This piece was first published in issue twenty-seven. You can buy the issue here or subscribe here.
One evening, I am speaking to my mother on the phone after work. “Do you have any plans for tonight, bubala?” she asks. “Yes, Mother,” I reply. “I am working on a new piece of writing.”
“Oh good,” she says, sounding pleased. “Is it one of those funny pieces you do about a character based on a version of yourself? Will I feature in it at all?”
“The answer is no on both counts, Mother,” I reply. “No, Mother,” I say. “I am writing”—I pause dramatically—“about tattoos.”
She does not sound as impressed as I had hoped she would. “It is not normal you should be writing about such things,” she says after a while. “I mean, what do you know about tattoos? You have not even got one.”
“But I have many interesting thoughts on the subject,” I say. “For example…”
“You would not ever contemplate getting one, would you?” she interrupts, sounding very worried all of a sudden. “Oh, Benjamin...” “Of course not, Mother,” I lie.
An awkward silence follows. There is a muffled noise on my mother’s end of the line. I worry that I have somehow upset her. I decide to diffuse the situation with humour. “Hey, Mother,” I say, “How can you tell that someone has had a tattoo they regret?” She does not know. “It is written all over their face.”
It is an effective strategy: we laugh loudly together for some time and then she asks me what I am having for dinner. Everything is back to normal.
. . .
I sit alone at my desk. A document is open, but it is almost entirely blank. I have written a title for the piece, but nothing else. The cursor winks at me from the screen, taunting me.
I just can’t seem to gather my thoughts. I look at the preparatory notes I have made over recent days. I do not recognise the person who wrote them. His jokes are terrible.
I start to wonder whether the conversation with my mother has somehow unsettled me. Perhaps she is right; perhaps I have nothing of interest to say about tattoos. No, I decide. That is not true. After all, I have often contemplated getting a tattoo, even going so far as to draw up a shortlist of likely designs. Surely this gives me licence to write with some authority on the subject?
But then why have I never followed through with any of my plans? And why did I not explain this to my mother earlier? I am getting nowhere. I decide to give up and get an early night.
. . .
That night, I have a strange and vivid dream. In it, I am lying in bed with a new partner, both of us studying each other’s bodies for the first time in the pale light of dawn.
“What is that on your backside?” she suddenly shrieks. “Oh, that is nothing,” I reply, secretly pleased that she has noticed.
“It appears to be a tattoo illustrating a scenario that many would deem misogynistic,” she says, frowning. I tell her a story about a lads’ trip to Magaluf I took at the age of seventeen, and of a drunken visit I took with my friends to the tattoo parlour. “It was a long time ago,” I say as I finish my story, “but in a funny way I have grown fond of it.”
She strokes the tattoo absentmindedly, realising for the first time that there will be a side of this sensitive, cultured and independent man that will always remain unknowable. She looks into my eyes. “I think I am falling in love with you,” she says.
I wake up with a start. I am alone, in my bed. It is dark outside and my backside is unblemished.
. . .
“It is strange, though,” I say to Seb the following evening as I recount my dream to him. “I have never even been to Magaluf. I wonder what it could mean?” “I doubt it has any significance,” Seb grunts patiently. “Dreams rarely do. Can I get you a pint?”
We have been in the pub for some time. I have drunk three pints of Indian Pale Ale and have been explaining to Seb my thoughts and feelings about tattoos with great insight, urgency and eloquence.

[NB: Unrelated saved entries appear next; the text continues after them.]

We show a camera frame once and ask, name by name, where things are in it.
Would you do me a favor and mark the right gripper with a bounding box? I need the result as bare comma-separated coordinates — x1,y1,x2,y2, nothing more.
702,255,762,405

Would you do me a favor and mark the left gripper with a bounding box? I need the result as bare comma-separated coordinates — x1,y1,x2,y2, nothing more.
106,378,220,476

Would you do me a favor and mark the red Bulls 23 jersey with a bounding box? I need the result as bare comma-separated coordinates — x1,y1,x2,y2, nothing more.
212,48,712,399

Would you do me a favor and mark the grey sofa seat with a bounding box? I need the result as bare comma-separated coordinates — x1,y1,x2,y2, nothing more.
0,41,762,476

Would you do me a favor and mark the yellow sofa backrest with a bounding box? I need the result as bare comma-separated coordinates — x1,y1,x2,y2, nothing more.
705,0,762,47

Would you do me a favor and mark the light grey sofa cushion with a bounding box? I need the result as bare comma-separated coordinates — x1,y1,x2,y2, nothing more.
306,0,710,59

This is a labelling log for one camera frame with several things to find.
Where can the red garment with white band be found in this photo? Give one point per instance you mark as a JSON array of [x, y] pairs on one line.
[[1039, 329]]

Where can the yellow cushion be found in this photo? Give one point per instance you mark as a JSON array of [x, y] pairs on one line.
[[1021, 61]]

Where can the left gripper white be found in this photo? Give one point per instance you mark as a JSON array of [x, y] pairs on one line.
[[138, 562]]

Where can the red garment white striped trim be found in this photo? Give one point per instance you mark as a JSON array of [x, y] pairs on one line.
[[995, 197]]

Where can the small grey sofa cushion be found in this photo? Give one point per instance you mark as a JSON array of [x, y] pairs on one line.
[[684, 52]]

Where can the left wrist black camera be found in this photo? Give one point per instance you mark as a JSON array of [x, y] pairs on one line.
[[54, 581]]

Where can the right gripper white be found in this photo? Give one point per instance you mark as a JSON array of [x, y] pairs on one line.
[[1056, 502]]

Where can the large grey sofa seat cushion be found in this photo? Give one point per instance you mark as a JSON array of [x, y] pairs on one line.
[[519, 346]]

“You have certainly been thinking a lot about tattoos, Ben,” he says when he returns with our drinks. “Have you ever thought of getting one?” “I would like to, but I always worry that I would choose something that was not wholly representative of my personality and that I would later regret my choice but be unable to do anything about it,” I say. “And also it would also upset my mother too much.”

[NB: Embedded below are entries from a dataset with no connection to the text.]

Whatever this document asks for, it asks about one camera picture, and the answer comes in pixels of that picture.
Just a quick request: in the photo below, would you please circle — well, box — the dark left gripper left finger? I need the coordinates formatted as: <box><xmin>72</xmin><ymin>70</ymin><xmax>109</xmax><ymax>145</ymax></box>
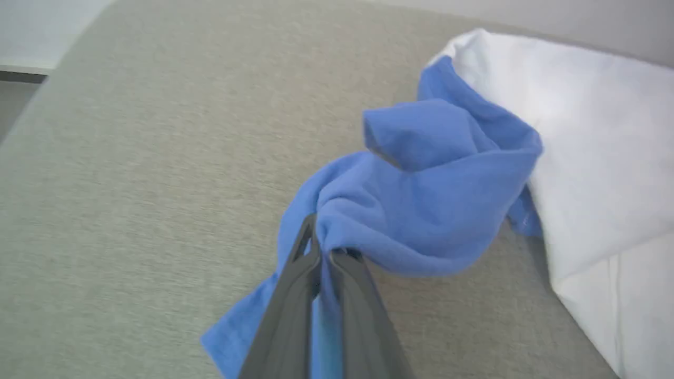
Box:
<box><xmin>238</xmin><ymin>213</ymin><xmax>323</xmax><ymax>379</ymax></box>

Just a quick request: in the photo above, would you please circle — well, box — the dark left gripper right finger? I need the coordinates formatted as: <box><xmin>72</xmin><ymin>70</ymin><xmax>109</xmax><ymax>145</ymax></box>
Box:
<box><xmin>329</xmin><ymin>247</ymin><xmax>415</xmax><ymax>379</ymax></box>

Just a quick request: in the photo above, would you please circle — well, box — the white and blue garment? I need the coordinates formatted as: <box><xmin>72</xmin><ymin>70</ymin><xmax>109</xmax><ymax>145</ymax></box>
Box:
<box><xmin>200</xmin><ymin>29</ymin><xmax>674</xmax><ymax>379</ymax></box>

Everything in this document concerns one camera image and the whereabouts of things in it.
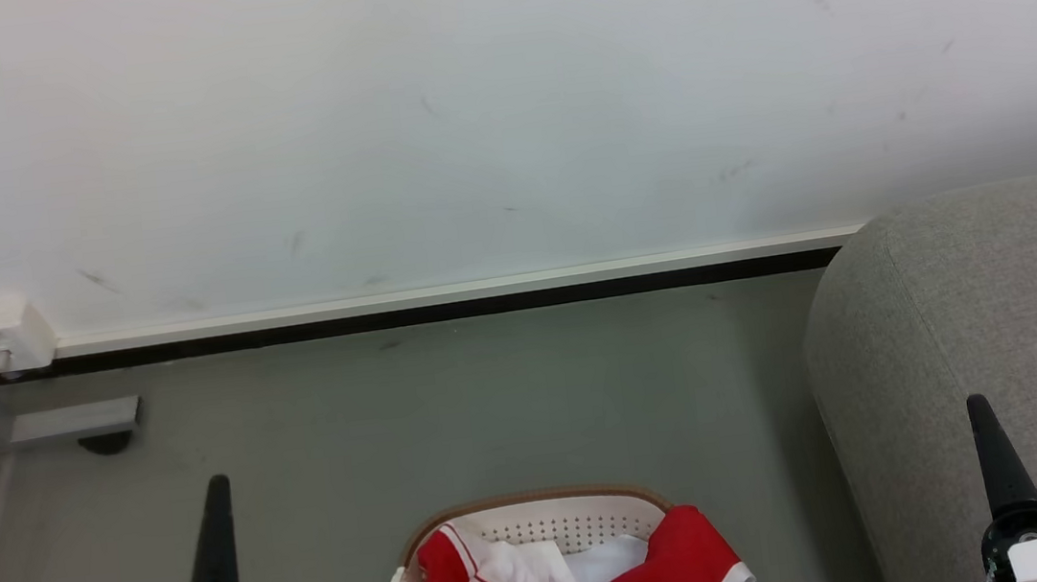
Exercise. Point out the red Bulls print garment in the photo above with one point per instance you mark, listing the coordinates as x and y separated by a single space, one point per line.
681 553

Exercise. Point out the white laundry basket brown rim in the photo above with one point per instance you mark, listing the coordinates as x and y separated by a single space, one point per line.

Seb looks at me gnomically. “You look at it the wrong way, Ben,” he says. “Tattoos are signs of lives being lived. By capturing a single moment, they can anchor us, or remind us how far we have travelled. We all have regrets, whether they are inked onto our skin, or etched into our minds. We are fools if we pretend that we don’t, or shy away from doing things because we worry that we might.”

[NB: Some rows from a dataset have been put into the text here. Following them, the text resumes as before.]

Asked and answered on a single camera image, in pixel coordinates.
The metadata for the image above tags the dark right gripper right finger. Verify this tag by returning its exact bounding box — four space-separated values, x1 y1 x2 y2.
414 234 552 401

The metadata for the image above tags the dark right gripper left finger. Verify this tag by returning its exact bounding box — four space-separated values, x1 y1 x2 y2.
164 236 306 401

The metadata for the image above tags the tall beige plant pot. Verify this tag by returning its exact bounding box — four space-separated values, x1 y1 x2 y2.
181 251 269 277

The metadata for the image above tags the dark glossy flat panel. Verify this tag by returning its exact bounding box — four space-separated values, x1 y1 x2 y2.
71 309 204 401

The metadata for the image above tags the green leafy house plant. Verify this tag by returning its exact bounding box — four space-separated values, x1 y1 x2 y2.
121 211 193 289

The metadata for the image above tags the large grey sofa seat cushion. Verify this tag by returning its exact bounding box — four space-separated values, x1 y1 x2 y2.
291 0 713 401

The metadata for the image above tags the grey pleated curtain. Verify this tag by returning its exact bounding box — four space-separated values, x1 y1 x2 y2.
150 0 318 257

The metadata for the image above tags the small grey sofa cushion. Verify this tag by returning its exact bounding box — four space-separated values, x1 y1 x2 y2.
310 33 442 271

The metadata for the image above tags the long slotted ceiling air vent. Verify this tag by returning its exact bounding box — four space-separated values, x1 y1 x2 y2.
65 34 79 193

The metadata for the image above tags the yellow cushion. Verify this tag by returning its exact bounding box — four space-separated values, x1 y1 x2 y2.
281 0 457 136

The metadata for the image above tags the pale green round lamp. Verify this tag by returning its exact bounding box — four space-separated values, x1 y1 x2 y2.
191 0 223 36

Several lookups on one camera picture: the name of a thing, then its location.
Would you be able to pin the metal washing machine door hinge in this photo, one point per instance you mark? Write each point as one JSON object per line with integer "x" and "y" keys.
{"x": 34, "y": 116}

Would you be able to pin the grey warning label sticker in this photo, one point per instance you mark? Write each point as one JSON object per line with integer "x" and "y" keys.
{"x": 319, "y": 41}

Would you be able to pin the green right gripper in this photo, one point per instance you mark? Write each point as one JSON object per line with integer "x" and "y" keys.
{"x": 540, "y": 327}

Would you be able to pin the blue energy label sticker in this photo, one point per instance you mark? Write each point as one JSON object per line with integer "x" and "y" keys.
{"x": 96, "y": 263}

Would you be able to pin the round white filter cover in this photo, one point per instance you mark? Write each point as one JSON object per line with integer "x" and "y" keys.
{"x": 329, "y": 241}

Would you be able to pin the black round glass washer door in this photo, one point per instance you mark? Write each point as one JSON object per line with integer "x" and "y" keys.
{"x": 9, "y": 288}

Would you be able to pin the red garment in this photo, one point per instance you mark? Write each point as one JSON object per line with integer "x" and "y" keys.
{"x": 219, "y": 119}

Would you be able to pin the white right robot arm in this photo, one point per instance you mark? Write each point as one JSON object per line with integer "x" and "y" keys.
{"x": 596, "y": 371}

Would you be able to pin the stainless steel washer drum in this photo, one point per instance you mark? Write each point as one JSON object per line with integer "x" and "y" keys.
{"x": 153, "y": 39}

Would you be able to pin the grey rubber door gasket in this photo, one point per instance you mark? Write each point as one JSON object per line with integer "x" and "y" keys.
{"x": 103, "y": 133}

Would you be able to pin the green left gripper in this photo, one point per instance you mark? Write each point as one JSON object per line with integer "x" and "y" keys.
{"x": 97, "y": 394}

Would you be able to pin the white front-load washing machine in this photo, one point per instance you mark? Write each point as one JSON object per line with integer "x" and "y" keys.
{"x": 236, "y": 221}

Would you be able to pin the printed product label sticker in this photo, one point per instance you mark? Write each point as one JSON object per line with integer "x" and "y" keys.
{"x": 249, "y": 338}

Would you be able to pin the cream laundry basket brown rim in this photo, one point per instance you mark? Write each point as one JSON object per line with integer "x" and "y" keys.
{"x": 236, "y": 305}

“Seb doesn’t half talk some rot when he’s had a few,” I say to myself, but nod back sagely.
Some time later, when we have said our farewells and I have stumbled back to my flat, I stand swaying in front of my laptop as I undress for bed. The unwritten document is still open. I read the title out loud: “What the tattoos I will never get say about me.” I laugh bitterly as I turn off my computer, still none the wiser.